### Exercise objective:
Write out the stretch of lines below that begins at the line with "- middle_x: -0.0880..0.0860" and ends at the line with "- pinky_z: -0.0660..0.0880", including both, exactly as given and nothing more.

### Collected data:
▼▼▼

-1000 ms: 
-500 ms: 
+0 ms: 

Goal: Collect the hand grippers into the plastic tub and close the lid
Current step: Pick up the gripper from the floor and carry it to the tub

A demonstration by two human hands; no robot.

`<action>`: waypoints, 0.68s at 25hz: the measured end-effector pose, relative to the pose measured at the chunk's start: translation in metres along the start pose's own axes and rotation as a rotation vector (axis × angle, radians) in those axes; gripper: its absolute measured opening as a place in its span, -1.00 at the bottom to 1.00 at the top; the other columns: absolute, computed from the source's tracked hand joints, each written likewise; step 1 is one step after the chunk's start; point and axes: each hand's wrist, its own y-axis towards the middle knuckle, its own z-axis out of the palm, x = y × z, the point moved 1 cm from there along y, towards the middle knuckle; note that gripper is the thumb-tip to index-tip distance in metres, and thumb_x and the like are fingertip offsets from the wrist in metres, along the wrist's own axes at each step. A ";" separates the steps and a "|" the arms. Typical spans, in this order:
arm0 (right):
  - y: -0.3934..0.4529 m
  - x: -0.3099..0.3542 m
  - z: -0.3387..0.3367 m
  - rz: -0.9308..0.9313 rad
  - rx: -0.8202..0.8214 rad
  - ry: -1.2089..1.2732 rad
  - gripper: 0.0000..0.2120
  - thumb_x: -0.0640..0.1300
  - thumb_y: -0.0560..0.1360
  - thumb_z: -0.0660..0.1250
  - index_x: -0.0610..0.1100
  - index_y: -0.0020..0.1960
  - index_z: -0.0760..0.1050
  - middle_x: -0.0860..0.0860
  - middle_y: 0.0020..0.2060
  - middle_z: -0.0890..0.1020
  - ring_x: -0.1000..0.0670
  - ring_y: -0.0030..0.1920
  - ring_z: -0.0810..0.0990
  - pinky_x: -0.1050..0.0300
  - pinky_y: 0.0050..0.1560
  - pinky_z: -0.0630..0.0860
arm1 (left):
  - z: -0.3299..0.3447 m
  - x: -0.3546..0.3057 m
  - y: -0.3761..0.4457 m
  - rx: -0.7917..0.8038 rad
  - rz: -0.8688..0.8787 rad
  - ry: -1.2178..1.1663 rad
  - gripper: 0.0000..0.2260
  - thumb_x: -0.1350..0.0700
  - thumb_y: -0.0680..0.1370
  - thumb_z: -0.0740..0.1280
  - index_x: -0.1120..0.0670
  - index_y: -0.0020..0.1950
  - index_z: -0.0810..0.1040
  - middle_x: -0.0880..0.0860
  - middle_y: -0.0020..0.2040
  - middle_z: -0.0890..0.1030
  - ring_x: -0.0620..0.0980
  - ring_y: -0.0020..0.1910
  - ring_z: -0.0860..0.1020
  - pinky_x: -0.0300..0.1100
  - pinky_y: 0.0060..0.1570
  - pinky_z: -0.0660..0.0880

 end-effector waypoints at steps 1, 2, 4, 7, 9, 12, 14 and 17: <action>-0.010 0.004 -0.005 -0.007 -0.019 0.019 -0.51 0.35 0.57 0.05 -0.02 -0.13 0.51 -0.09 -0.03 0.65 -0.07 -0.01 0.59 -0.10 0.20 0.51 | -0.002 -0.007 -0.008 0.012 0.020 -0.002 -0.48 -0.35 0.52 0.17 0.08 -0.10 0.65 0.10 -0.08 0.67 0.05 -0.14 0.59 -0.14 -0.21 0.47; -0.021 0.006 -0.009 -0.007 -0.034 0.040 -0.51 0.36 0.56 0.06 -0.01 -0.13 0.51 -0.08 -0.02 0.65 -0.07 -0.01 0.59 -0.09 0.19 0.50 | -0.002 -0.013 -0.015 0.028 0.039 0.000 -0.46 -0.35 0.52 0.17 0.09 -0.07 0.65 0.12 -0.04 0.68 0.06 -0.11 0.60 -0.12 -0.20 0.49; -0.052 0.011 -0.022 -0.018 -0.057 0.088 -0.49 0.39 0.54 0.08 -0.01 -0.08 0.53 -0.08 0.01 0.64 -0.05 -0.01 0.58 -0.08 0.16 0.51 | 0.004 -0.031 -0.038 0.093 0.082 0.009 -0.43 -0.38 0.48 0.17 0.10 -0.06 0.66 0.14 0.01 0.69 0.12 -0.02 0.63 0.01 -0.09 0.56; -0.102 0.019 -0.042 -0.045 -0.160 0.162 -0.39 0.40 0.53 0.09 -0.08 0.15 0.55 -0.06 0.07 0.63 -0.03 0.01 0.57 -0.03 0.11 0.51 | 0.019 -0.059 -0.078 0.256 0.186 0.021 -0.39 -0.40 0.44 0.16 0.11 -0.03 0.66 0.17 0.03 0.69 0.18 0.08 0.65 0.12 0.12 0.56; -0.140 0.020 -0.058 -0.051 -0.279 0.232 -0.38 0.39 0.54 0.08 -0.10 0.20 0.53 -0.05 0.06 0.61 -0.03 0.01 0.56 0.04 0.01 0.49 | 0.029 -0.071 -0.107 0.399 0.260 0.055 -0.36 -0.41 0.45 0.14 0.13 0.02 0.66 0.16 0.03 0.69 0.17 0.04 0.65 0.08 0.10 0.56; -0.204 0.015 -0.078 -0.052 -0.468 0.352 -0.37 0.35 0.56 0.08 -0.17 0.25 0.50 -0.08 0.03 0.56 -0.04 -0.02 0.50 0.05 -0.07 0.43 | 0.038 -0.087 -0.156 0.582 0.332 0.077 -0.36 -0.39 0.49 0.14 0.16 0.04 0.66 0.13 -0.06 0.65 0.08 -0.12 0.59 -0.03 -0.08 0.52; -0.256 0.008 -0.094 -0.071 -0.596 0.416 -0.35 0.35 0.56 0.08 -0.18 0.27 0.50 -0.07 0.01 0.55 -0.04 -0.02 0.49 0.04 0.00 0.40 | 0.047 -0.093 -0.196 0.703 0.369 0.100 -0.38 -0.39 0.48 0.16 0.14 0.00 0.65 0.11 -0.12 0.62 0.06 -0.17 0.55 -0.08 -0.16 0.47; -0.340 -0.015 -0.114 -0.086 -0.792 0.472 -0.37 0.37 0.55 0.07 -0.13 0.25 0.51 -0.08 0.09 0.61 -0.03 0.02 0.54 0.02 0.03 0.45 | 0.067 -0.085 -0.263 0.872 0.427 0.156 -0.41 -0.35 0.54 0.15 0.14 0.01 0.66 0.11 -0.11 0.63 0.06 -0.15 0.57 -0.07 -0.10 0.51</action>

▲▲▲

### Task result:
  - middle_x: -0.0880..0.0860
  - middle_y: -0.0020..0.2040
  - middle_z: -0.0890..0.1030
  - ring_x: -0.0620..0.0980
  - ring_y: -0.0020..0.1910
  - ring_z: -0.0860..0.1020
  - pinky_x: -0.0300..0.1100
  - pinky_y: 0.0060..0.1570
  - pinky_z: -0.0660..0.0880

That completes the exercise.